Unit Perlindungan Perempuan dan Anak (PPA) Satreskrim Polresta Mataram menunjukkan keseriusannya menangani kasus dugaan penganiayaan terhadap Jurnalis berinisial FT dan HA suaminya, ” yang terjadi pekan lalu telah dinaikkan ke tahap penyidikan “, ungkap Kasat Reskrim Polresta Mataram AKP. Kadek Adi Budi Astawa didampingi jajaran Satreskrim Polresta Mataram, Senin 28/9/2020.

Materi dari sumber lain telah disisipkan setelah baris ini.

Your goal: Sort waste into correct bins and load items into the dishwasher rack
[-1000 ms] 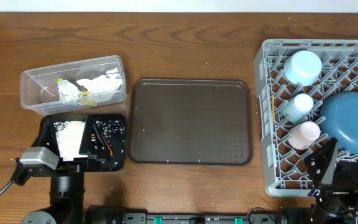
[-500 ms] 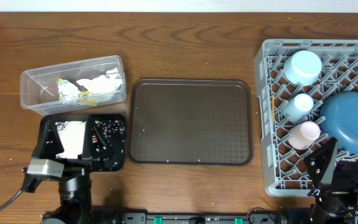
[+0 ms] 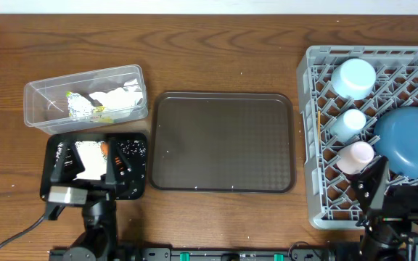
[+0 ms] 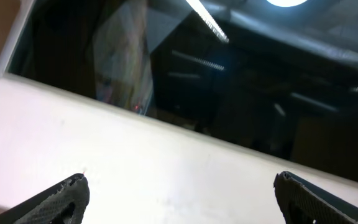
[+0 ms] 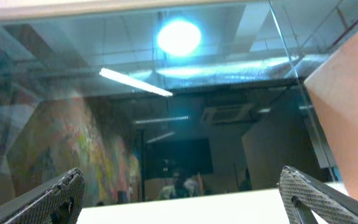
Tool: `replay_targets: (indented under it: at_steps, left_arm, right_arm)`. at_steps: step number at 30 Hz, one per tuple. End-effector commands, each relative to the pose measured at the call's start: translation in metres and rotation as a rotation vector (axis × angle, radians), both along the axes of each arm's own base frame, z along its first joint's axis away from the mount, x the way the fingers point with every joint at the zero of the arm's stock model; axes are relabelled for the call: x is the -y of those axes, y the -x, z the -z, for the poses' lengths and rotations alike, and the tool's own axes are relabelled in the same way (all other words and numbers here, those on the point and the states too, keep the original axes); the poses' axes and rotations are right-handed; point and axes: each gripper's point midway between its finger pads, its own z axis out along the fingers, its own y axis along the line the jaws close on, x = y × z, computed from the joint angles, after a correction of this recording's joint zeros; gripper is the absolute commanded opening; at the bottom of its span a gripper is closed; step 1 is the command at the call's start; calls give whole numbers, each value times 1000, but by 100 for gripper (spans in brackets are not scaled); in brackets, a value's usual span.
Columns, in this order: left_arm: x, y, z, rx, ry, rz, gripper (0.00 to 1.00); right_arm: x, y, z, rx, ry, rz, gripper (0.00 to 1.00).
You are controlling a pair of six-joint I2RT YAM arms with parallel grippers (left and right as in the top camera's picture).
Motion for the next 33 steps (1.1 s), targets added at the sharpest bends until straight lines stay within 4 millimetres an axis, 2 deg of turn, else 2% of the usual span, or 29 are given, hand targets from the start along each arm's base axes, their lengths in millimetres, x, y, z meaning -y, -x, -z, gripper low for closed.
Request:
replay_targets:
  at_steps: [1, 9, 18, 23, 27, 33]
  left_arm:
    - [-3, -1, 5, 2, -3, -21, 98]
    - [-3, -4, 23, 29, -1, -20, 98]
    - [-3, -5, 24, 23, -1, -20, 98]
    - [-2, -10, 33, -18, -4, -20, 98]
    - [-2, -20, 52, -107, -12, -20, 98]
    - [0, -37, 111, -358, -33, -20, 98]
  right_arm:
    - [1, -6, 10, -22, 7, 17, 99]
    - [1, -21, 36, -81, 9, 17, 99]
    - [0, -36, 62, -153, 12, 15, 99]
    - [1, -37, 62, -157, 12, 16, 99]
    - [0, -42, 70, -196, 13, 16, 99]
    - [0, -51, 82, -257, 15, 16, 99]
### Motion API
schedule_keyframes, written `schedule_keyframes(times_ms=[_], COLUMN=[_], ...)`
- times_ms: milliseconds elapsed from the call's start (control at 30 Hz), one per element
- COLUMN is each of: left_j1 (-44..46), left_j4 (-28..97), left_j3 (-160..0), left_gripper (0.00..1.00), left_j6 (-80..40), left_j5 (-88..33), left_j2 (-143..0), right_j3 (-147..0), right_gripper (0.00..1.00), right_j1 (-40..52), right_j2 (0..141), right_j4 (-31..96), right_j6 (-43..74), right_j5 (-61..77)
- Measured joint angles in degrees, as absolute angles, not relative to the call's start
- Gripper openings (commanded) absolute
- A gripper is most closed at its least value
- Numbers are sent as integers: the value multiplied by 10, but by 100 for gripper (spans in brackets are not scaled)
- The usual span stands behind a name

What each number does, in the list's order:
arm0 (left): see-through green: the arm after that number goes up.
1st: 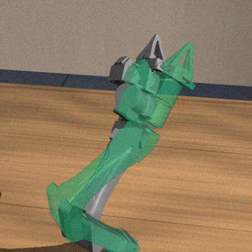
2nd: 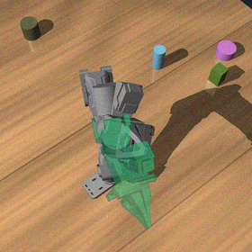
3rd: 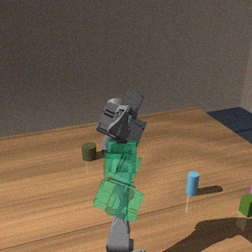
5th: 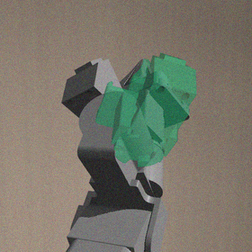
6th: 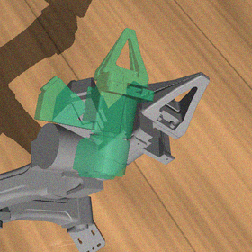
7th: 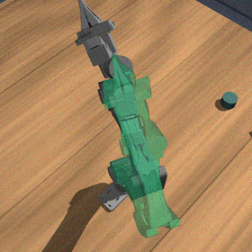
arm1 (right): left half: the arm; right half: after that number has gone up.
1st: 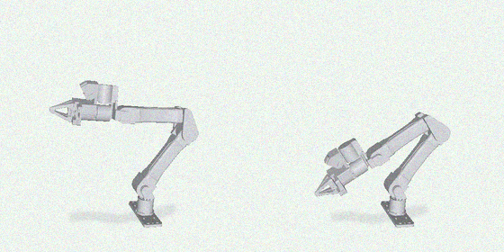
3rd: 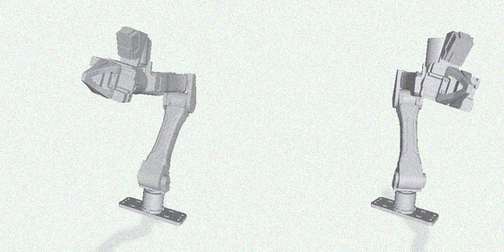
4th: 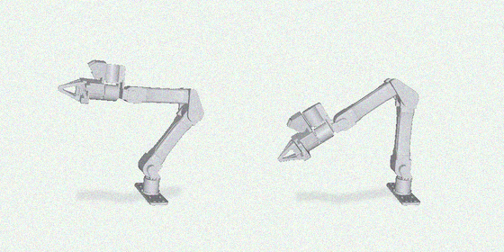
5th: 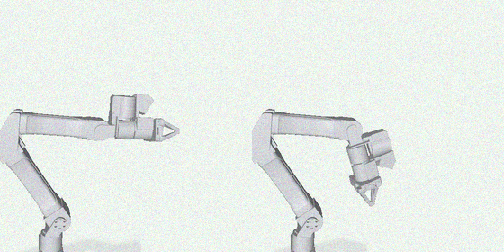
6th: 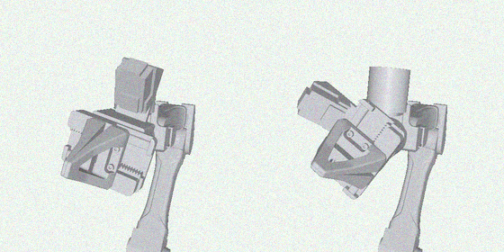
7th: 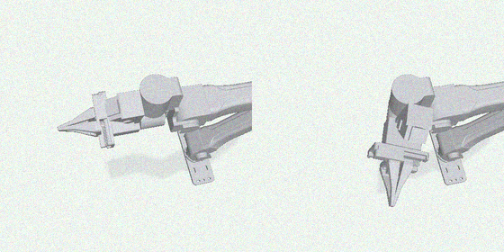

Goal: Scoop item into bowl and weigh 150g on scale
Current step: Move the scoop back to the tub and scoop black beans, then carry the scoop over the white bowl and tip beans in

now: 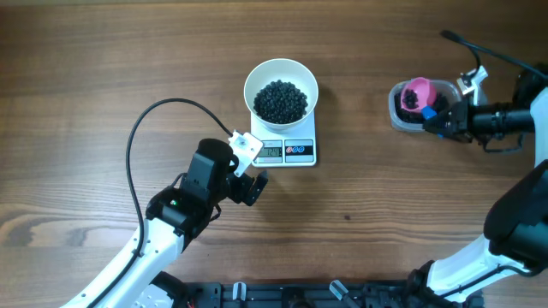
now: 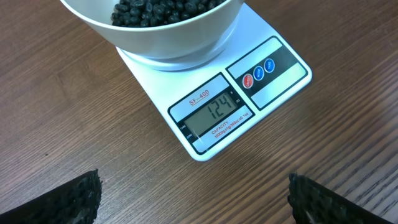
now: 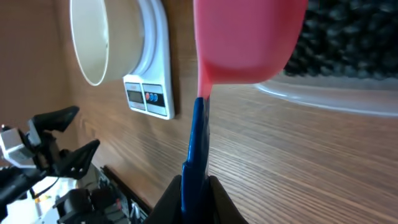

Hasil proses penyidikan, pihak penyidik langsung menetapkan seorang tersangka inisial Y (terlapor) dalam kasus dugaan penganiayaan setelah inisiasi gagal ditempuh, yang coba dilakukan oleh Kadus dan petugas Bhabinkamtibmas setempat

Karena upaya mediasi gagal, korban FT. dan HA suaminya melanjutkan laporannya ke Polresta Mataram tanggal 22 September 2020, dan pihak Penyidik menindaklanjuti laporan tersebut, dengan mintakan langsung untuk dilakukan visum ke RS. Bhayangkara Kota Mataram

Dari hasil visum pada FT. terdapat luka memar ditangannya, sedangkan HA suami FT lecet disikunya, setelah ada hasil visum, sejumlah upaya sudah dilakukan pihak Kepolisian, seperti olah TKP di kediaman FT di Desa Duman, dengan memeriksa sembilan orang saksi, dari hasil pemeriksaan dan meminta keterangan sejumlah saksi, Penyidik menyimpulkan kasus ini dan menaikkan ke tahap penyidikan

Dalam kasus dugaan penganiayaan tersebut dipastikan berlanjut, pelaku penganiayaan terancam dijerat pasal 352 ayat (1) KUHP dengan ancaman maksimal tiga bulan penjara dengan sangkaan pasal 352 ayat (1) KUHP tentang penganiayaan ringan, merujuk pada hasil visumnya

Kasus penganiayaan Jurnalis ini sudah ditangani dan dalam proses di penyidik kami, ada sedikit keterlambatan kemarin karena masih menunggu, menghormati upaya Kadus dan Bhabinkamtibmas dalam usaha memediasi kedua belah pihak yaitu pelapor dan terlapor, namun gagal karena terlapor sedang bekerja diluar Daerah”ungkap Kasat menutupnya.